Below are records; reproduce exactly the lines from the one that has "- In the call" through the one that has "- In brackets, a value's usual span", ends included, and nothing more.

Records to use section start

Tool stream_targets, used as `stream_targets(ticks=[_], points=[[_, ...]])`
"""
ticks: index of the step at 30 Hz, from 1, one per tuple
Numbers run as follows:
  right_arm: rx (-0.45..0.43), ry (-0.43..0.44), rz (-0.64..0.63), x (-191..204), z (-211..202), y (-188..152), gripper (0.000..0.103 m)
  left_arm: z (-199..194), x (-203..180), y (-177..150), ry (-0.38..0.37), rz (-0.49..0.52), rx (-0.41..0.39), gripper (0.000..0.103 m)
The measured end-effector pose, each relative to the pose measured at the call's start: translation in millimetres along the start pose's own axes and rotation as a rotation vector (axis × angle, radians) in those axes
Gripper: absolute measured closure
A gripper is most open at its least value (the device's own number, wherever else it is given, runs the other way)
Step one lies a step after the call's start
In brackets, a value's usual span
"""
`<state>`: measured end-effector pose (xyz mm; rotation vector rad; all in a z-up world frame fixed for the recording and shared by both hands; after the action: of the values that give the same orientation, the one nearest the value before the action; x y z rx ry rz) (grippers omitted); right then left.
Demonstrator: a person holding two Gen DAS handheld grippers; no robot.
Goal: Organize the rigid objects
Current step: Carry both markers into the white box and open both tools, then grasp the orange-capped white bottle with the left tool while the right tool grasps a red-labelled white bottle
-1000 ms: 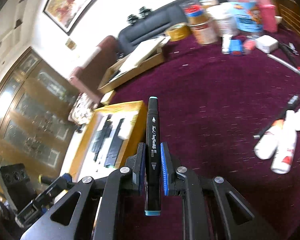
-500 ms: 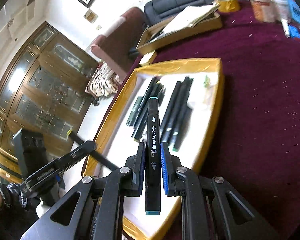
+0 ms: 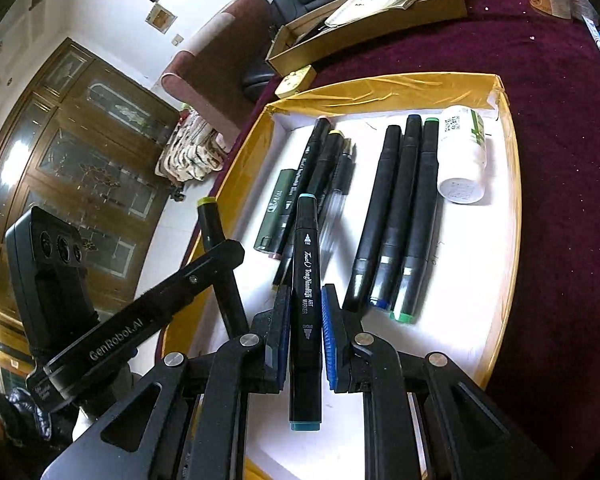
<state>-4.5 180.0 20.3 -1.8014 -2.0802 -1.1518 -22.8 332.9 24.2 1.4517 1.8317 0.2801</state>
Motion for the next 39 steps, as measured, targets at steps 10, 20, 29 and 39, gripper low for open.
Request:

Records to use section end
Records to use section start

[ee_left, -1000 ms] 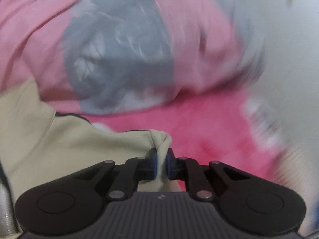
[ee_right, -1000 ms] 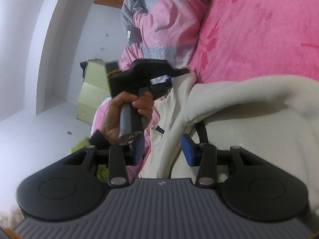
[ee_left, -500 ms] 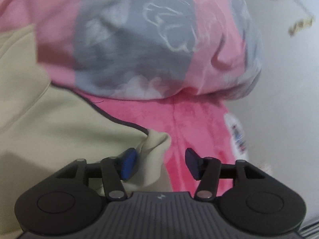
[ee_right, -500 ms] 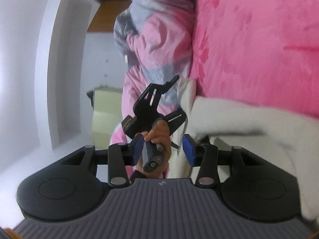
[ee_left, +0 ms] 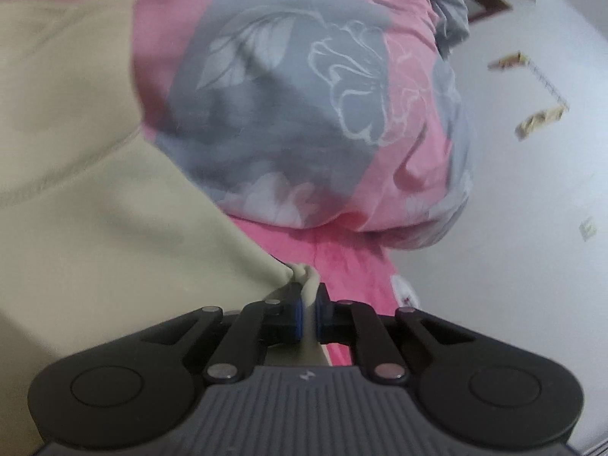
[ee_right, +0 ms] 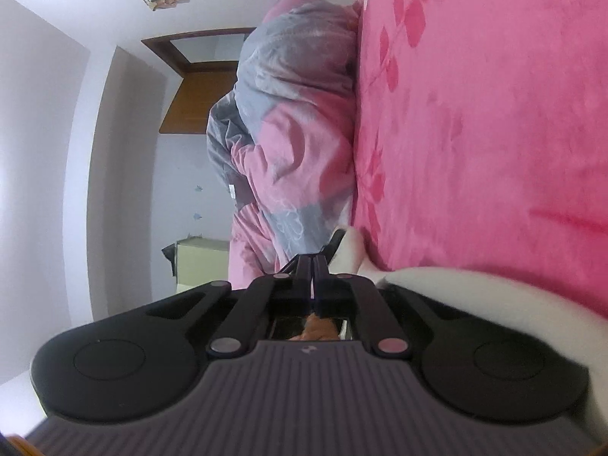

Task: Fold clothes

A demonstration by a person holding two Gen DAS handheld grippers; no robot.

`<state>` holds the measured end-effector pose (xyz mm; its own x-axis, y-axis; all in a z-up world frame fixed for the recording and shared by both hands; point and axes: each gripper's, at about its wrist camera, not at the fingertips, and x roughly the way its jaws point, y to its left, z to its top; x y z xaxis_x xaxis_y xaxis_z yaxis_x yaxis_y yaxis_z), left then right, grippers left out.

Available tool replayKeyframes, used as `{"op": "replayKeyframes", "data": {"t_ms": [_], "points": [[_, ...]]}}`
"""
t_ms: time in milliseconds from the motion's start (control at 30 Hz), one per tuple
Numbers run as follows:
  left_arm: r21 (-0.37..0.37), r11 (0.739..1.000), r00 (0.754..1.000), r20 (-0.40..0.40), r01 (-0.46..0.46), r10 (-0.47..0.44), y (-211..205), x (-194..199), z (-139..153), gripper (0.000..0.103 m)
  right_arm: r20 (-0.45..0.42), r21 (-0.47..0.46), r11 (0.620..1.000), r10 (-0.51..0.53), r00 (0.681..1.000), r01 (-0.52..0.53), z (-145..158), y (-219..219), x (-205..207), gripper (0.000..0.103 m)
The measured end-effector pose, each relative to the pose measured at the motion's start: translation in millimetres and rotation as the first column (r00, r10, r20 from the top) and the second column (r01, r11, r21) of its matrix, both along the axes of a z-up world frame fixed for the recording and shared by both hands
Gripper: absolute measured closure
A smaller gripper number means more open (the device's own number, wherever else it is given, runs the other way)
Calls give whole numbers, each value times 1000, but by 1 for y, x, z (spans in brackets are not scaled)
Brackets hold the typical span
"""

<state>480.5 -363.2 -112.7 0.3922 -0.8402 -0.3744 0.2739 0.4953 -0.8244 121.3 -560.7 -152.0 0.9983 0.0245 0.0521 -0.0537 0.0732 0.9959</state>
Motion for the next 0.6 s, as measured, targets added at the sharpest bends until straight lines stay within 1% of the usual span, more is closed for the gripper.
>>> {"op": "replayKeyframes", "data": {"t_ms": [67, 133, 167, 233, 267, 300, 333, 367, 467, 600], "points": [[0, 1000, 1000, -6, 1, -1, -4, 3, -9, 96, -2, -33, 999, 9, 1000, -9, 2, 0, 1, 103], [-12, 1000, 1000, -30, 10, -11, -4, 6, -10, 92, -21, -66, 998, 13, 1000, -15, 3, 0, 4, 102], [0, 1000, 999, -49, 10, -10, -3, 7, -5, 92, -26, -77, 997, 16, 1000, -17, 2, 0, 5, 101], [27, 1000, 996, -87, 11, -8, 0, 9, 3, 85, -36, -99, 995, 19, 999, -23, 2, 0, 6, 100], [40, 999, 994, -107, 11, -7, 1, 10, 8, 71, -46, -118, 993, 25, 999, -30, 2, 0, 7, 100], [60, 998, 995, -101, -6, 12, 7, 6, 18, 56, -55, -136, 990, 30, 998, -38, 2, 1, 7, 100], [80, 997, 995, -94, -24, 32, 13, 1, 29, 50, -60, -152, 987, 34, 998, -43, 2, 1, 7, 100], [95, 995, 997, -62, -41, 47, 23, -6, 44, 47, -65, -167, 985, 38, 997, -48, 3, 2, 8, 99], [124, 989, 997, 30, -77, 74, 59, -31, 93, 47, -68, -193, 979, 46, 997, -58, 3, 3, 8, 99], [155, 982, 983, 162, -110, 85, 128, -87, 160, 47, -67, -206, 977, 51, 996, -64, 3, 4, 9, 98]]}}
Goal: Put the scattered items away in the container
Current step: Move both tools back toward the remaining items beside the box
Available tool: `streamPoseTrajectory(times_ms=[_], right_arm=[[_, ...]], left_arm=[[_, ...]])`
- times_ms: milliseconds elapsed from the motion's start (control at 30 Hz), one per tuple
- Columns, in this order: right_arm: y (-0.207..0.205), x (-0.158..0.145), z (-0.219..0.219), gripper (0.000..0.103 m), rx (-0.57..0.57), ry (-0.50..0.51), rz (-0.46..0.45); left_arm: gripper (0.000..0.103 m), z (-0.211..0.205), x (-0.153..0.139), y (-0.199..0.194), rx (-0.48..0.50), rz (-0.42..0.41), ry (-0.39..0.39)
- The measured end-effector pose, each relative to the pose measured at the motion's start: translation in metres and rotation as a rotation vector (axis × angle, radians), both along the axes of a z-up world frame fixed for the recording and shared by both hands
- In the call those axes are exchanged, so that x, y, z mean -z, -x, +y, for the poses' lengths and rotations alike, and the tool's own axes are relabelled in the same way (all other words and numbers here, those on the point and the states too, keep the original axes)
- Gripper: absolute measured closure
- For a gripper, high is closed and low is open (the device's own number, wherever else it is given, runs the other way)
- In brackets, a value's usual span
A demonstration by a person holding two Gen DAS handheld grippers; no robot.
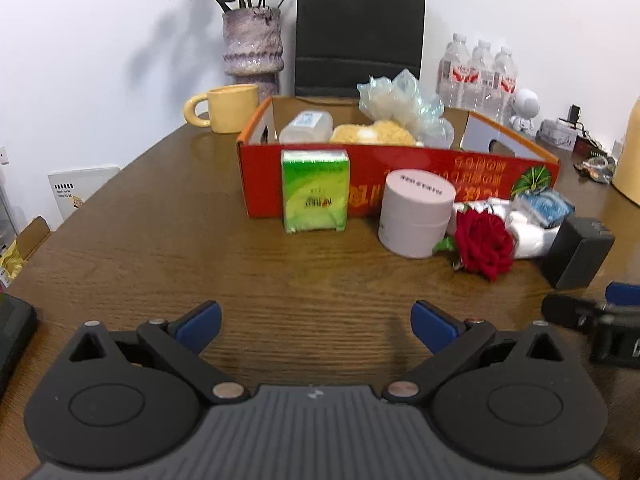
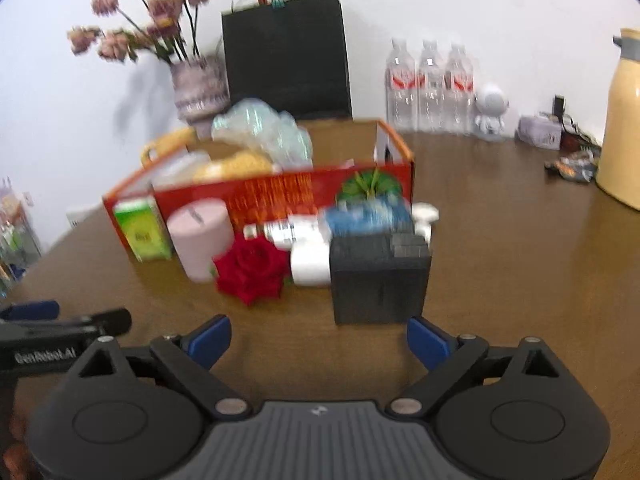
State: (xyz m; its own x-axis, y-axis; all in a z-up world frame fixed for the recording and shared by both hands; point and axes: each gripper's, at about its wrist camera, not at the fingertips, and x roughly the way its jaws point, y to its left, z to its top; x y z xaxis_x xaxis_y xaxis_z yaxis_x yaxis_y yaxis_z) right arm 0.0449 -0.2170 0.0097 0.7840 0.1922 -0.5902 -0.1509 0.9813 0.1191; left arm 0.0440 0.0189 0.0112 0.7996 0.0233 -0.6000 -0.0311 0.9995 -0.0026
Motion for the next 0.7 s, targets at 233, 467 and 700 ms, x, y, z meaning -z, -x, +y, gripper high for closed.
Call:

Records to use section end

■ **Response for this exercise**:
- In the call those axes are exchanged, so that x, y, z mean -z, -x, +y, for the poses' lengths and rotations alike, and the tool's own axes are relabelled in the same way (all other words and numbers here, those on the point and the states too, keep the original axes)
- Gripper: absolute measured closure
- For a gripper, high is closed and low is open (the device's own number, wherever else it is given, runs the other way)
- In brackets, a value's usual span

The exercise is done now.